La lengua de los gatos tiene unos órganos receptores llamados papilas gustativas capaces de identificar diferentes sabores como los ácidos, los amargos o los salados. Los receptores del sabor se ubican principalmente en la punta, los laterales y el fondo de la lengua. Los gatos no identifican los sabores dulces, pues son incapaces de producir las reacciones químicas necesarias para percibirlos, pero con frecuencia se sienten atraídos por su textura.

¿Caprichosos?

Se dice que son extremadamente selectivos y que por eso requieren una alimentación con sabores variados. Para evitar el rechazo al alimento debes experimentar con texturas, variando entre el alimento seco y el húmedo, esto mantendrá a tu gato interesado y además contribuirá a su hidratación.

Fanáticos de la higiene

Se adaptan fácilmente a la rutina, pero no toleran un recipiente sucio o un plato de comida que lleve mucho tiempo expuesta al medio ambiente.

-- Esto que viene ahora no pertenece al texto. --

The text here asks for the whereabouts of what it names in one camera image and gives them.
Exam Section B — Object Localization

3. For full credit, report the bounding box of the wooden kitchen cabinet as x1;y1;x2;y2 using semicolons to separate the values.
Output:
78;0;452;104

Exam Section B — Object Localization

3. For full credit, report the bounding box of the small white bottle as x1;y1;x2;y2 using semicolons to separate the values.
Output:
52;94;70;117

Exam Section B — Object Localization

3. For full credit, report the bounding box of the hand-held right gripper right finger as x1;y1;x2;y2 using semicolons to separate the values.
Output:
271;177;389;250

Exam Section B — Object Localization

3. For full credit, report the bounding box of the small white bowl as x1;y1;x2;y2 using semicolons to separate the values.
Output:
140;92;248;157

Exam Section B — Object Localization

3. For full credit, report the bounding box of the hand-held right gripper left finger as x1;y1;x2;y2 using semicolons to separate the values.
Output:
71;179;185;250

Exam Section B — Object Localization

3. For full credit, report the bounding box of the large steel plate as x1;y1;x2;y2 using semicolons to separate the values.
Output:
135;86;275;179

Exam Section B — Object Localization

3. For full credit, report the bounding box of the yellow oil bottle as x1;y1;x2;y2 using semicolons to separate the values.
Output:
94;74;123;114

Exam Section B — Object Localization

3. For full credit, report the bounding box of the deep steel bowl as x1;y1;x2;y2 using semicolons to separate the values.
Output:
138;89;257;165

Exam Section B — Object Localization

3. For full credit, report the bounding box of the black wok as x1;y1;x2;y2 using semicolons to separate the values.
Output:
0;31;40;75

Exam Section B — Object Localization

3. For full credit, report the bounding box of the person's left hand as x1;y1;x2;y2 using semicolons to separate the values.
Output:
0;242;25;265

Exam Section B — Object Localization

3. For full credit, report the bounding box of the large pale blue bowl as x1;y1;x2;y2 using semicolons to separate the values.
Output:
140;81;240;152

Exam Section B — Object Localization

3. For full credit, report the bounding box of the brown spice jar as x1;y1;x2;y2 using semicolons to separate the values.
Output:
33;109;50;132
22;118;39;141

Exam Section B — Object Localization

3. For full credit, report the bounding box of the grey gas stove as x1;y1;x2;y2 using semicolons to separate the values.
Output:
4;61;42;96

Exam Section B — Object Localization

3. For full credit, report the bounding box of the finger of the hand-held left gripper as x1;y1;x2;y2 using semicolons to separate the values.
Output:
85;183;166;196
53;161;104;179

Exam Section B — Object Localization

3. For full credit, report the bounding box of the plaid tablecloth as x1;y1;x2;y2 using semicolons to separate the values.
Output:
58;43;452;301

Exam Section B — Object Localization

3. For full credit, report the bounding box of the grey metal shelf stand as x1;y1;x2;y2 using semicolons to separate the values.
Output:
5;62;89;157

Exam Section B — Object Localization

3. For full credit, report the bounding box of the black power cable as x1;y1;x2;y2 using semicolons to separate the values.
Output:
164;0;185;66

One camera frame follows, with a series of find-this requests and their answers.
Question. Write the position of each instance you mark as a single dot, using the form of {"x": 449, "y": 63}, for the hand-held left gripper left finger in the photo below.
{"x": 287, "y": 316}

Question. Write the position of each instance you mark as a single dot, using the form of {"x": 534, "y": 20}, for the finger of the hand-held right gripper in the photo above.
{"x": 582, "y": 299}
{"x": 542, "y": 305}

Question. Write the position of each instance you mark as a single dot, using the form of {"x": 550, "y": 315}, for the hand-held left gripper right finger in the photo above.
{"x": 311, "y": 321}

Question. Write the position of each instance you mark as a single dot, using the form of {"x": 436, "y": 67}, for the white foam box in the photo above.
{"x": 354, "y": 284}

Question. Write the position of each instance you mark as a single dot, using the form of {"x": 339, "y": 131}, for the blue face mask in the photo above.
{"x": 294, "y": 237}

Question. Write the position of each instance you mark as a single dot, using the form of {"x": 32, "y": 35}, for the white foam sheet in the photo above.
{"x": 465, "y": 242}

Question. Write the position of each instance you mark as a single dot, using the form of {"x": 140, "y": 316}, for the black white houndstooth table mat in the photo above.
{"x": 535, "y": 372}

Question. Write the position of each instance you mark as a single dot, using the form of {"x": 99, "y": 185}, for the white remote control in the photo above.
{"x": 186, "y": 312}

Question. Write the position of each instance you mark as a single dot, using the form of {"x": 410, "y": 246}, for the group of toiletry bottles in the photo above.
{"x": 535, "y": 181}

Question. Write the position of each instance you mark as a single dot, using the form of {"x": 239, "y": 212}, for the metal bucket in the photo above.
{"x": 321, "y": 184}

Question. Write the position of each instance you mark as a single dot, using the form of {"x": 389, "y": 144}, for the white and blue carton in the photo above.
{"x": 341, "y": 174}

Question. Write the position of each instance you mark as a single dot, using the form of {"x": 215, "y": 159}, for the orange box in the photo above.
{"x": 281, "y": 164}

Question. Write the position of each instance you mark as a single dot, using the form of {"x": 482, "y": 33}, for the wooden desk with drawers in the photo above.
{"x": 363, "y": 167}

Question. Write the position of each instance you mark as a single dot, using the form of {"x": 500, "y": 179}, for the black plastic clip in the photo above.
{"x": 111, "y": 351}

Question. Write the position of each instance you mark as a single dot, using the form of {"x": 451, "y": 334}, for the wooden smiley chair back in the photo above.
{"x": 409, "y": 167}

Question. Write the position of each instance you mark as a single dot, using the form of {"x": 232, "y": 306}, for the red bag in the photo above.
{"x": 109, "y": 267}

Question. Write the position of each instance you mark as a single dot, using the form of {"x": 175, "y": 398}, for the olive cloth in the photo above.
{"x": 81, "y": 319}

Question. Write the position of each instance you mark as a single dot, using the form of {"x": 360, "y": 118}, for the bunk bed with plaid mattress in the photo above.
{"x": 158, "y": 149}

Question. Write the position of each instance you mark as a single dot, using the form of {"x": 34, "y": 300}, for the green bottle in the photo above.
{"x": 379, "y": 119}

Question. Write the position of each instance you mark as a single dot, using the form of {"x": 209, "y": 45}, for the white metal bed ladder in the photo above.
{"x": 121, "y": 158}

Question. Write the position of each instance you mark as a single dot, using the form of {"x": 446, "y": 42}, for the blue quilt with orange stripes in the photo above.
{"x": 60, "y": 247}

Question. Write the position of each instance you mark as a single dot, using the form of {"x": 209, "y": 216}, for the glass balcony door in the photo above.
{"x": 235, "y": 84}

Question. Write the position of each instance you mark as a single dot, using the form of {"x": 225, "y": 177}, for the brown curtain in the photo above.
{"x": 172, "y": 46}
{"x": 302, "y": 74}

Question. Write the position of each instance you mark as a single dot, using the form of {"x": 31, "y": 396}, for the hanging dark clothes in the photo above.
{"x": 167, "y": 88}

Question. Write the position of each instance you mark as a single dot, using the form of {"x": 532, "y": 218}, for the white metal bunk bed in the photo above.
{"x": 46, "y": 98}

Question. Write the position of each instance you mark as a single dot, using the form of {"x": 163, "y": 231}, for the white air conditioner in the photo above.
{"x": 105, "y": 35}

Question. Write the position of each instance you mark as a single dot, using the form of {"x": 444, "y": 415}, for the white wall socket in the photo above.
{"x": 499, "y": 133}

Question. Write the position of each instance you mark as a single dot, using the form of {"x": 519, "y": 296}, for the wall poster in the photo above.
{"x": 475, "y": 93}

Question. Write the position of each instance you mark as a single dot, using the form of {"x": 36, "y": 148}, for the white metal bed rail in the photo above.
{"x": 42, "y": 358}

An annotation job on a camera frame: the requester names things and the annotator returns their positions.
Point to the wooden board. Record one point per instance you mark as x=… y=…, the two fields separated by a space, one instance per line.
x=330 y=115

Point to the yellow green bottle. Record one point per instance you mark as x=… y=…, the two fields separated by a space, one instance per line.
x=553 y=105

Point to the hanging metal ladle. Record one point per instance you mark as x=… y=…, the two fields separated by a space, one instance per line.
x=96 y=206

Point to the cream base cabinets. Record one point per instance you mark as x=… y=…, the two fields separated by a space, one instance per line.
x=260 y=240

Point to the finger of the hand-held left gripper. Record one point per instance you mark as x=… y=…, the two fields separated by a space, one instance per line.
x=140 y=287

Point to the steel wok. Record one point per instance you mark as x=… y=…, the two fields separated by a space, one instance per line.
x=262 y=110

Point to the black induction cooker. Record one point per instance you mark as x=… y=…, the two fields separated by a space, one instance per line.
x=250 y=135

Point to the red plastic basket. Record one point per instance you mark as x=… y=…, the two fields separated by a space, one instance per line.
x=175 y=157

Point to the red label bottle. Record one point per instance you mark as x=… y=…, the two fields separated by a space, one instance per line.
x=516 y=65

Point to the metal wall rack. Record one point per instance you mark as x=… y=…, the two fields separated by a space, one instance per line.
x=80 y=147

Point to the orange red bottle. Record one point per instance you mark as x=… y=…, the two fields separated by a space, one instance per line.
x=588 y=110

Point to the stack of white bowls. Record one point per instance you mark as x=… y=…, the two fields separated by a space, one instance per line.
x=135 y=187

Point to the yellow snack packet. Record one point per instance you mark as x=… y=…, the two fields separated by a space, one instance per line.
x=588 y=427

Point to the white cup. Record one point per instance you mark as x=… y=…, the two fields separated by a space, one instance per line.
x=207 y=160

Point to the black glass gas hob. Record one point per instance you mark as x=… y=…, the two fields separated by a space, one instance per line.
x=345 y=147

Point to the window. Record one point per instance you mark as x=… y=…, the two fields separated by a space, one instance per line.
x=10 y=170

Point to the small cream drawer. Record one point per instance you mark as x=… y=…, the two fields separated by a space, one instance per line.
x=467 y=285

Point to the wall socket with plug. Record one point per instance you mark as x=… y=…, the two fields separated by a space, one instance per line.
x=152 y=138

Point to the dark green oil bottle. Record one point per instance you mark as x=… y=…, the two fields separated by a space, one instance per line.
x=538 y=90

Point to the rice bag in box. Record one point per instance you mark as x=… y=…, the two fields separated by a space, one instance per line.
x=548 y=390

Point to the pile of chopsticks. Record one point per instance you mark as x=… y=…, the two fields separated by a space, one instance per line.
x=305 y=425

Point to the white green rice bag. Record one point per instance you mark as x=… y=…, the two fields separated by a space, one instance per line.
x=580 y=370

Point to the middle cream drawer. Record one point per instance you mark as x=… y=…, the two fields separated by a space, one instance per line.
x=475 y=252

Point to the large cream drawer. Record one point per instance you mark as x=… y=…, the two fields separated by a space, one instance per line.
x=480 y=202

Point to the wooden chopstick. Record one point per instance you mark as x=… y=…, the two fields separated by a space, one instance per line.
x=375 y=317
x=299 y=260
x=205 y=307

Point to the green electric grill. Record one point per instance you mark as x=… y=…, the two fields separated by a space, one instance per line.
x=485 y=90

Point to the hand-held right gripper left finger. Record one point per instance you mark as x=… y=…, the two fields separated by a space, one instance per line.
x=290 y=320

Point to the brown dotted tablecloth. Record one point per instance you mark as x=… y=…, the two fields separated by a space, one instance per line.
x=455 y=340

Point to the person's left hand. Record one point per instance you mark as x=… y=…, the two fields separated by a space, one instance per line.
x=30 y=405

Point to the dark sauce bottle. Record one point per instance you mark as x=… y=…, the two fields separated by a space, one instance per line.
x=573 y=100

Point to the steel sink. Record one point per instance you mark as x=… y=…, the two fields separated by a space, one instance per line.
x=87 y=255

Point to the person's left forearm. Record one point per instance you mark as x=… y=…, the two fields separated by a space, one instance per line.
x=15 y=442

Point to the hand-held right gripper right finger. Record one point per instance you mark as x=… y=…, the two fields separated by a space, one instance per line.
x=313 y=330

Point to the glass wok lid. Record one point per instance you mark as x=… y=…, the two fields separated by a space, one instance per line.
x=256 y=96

Procura mantener porciones pequeñas que el gato pueda disfrutar a su antojo durante el día, recuerda que ellos no tienen rutinas de alimentación definidas.


¿Tienes un gato exigente?

Los gatos son condicionados desde muy temprana edad a sabores particulares. Un gato puede diferenciar desde su primer día de vida un sinnúmero de sabores, sin embargo, si se ha vuelto exigente, puedes probar calentando levemente su alimento húmedo o mezclando con una cucharadita de agua tibia su alimento seco, esto potenciará el aroma y lo hará más apetecible para el gato.


Percepción de los sabores

 

  • Ácidos: Los receptores del sabor ácido están presentes por toda la superficie de la lengua.
  • Salados: son de fácil detección para los felinos.
  • Amargos: el gato puede detectar estos sabores en un umbral más bajo que el perro, lo cual le permite evitar ciertas sustancias y ser menos vulnerable a intoxicaciones.

 

 

Preferencias alimenticias

A la hora de elegir un alimento,  intervienen factores como el aroma, la forma y la textura. Además de factores relacionados con el entorno y otros animales que hagan parte del hogar. Tienen tres formas de elegir su alimento:

 

  • Aroma: Su sentido del olfato está muy desarrollado y es el responsable de producir rechazo. Un alimento que huela bien, no será tomado como una amenaza y será consumido con agrado por el gato.
  • Forma y textura son focos de atención para el gato: En la actualidad encuentras croquetas con diferentes formas pensadas para atraer la curiosidad de los gatos. Diviértete probando múltiples formas y texturas hasta encontrar una que le encante.
  • La sensación después de comer. Esto va directamente relacionado con los nutrientes y con la digestibilidad, es decir la facilidad que tenga para digerir el concentrado. Si tu gato experimenta pesadez o malestar después de comer, evitará el alimento más adelante.

 

Los alimentos para gatos tienen diversas formas, pero en general hay alimentos secos y húmedos o enlatados. Los alimentos húmedos tienen más palatabilidad y son un buen complemento para los alimentos secos.